His thoughts won’t disappear if the server Joel posted his article on ever crashes or that company goes out of business. His brand is being built in a location he has ultimate control over, and he can assure it never goes away if he chooses to.
Jeff Atwood has covered this topic on his own blog, referring to people who provide content to websites as “digital sharecroppers”. Jeff doesn’t call out people who comment on blog posts directly, but rather cites the larger trend of people supplying content to the Facebooks and YouTubes of the world: http://www.codinghorror.com/blog/archives/001295.html.

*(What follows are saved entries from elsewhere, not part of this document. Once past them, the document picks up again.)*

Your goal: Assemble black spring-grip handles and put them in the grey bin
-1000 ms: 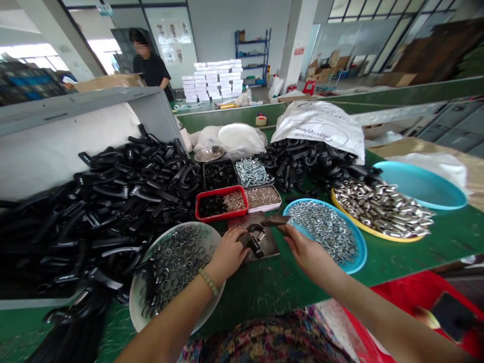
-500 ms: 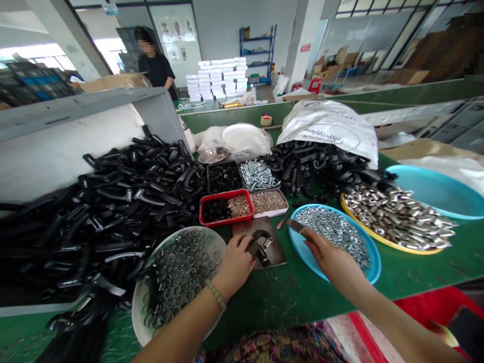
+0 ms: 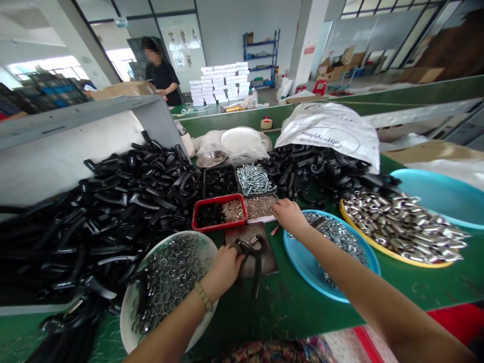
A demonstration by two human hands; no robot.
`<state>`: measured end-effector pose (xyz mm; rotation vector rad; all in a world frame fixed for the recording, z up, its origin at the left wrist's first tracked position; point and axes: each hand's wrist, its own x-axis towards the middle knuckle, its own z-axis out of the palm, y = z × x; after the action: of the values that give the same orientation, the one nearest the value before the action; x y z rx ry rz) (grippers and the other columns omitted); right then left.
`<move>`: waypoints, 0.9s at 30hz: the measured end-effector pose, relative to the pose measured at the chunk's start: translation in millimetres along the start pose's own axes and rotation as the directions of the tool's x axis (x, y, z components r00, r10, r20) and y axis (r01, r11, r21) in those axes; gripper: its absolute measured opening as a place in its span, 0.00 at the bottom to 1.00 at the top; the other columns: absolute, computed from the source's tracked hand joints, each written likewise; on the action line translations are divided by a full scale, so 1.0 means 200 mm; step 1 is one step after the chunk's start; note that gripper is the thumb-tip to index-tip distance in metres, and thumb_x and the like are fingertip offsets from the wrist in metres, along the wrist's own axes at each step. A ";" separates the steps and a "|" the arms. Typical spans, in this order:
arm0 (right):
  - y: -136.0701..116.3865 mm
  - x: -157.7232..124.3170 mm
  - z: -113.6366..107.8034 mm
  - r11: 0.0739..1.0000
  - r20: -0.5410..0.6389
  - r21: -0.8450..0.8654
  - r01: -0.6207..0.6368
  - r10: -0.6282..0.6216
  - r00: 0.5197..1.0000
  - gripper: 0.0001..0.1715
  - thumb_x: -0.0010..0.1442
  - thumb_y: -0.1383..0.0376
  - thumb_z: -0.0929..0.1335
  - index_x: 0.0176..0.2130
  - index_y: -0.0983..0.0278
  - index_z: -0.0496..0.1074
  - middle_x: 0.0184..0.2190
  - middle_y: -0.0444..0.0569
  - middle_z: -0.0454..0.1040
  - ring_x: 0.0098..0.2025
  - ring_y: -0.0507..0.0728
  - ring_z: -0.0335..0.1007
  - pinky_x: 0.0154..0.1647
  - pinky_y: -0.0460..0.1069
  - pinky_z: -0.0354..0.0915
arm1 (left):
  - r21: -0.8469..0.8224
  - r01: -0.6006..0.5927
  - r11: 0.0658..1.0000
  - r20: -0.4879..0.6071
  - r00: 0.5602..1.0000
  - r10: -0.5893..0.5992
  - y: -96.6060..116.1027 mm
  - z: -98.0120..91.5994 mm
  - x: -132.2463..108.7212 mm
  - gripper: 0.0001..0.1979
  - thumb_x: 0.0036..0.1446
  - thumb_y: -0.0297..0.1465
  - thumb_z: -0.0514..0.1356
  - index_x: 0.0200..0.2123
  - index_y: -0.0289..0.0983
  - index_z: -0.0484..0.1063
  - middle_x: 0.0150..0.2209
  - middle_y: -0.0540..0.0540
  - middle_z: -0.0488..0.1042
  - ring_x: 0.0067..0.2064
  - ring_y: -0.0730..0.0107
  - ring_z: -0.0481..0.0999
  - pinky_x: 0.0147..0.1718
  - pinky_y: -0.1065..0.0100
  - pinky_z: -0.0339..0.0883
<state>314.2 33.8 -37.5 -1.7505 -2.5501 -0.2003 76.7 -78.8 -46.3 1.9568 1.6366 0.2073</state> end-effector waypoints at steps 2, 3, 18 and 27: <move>-0.03 0.14 0.02 1.000 0.009 -0.007 0.024 -0.024 1.000 0.12 0.62 0.63 0.62 0.39 0.66 0.74 0.40 0.57 0.74 0.46 0.61 0.65 0.41 0.52 0.58 | 0.205 -0.066 0.977 -0.051 0.996 0.079 -0.01 -0.03 0.04 0.13 0.59 0.36 0.54 0.30 0.35 0.73 0.36 0.42 0.73 0.43 0.58 0.70 0.44 0.61 0.62; -0.03 0.18 0.04 0.999 0.012 -0.007 0.034 -0.034 0.999 0.11 0.62 0.65 0.62 0.38 0.67 0.74 0.40 0.58 0.74 0.46 0.61 0.65 0.40 0.52 0.58 | 0.267 -0.088 0.960 -0.074 0.991 0.111 0.00 -0.05 0.08 0.14 0.59 0.38 0.54 0.29 0.36 0.73 0.36 0.41 0.73 0.44 0.57 0.70 0.44 0.61 0.62; 0.06 0.23 0.13 0.983 -0.027 0.184 -0.010 0.015 1.000 0.10 0.62 0.66 0.62 0.36 0.67 0.72 0.38 0.57 0.74 0.44 0.61 0.66 0.42 0.51 0.58 | 0.404 -0.107 0.909 -0.212 0.955 0.207 0.24 -0.08 0.86 0.10 0.59 0.33 0.54 0.36 0.37 0.74 0.42 0.40 0.73 0.47 0.56 0.65 0.46 0.53 0.53; -0.15 -0.07 0.07 0.880 -0.049 0.472 0.050 -0.031 0.998 0.08 0.61 0.67 0.62 0.36 0.63 0.70 0.33 0.46 0.75 0.34 0.52 0.71 0.36 0.46 0.64 | 0.259 -0.159 0.953 -0.302 0.924 0.236 0.22 -0.09 0.85 0.13 0.62 0.30 0.49 0.34 0.35 0.73 0.40 0.39 0.74 0.46 0.56 0.68 0.47 0.52 0.53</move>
<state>291.2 12.8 -55.7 -1.4851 -2.3380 0.3582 146.5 83.0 -48.9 2.3731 1.7278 0.4655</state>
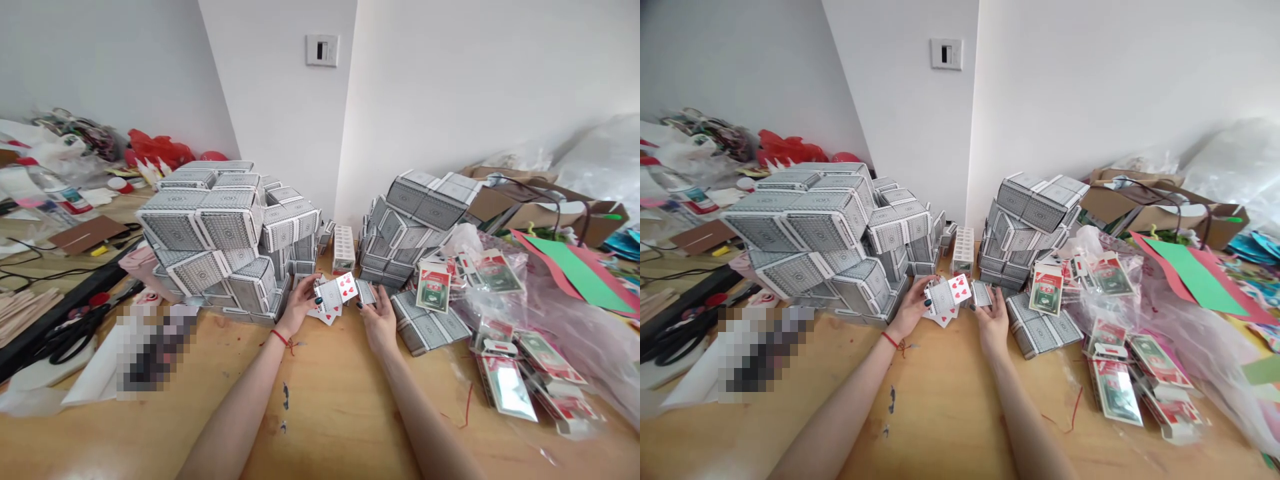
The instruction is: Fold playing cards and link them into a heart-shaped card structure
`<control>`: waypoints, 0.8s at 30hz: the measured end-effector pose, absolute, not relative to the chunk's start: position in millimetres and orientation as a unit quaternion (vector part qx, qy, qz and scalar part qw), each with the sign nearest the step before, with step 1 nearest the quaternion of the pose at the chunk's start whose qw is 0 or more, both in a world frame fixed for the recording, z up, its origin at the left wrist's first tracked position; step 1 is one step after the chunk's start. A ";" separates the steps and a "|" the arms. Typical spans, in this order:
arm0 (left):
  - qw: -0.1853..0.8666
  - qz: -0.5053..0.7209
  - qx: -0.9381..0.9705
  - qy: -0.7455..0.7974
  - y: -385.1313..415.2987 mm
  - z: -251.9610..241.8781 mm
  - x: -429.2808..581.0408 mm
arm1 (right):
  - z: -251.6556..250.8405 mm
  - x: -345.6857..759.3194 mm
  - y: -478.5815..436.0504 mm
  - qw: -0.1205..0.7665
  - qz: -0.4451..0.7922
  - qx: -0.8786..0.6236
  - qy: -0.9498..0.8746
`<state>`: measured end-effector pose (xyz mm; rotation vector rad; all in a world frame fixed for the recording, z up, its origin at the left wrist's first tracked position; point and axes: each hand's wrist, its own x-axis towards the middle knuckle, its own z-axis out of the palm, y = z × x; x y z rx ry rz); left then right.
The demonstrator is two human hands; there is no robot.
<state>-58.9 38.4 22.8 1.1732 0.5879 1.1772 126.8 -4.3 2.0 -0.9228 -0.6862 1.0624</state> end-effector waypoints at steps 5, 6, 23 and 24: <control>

Ironically, below his post the comments are full with the people doing just what he suggests they shouldn’t.
I agree with Jeff that one should focus on building their own brand. I’m not suggesting you don’t comment on what you read on the Internet, but rather, if you feel passionately about something you have read take that thought or idea and turn it into a post on your own website, expand upon the points made by the author, and strive to control your own brand.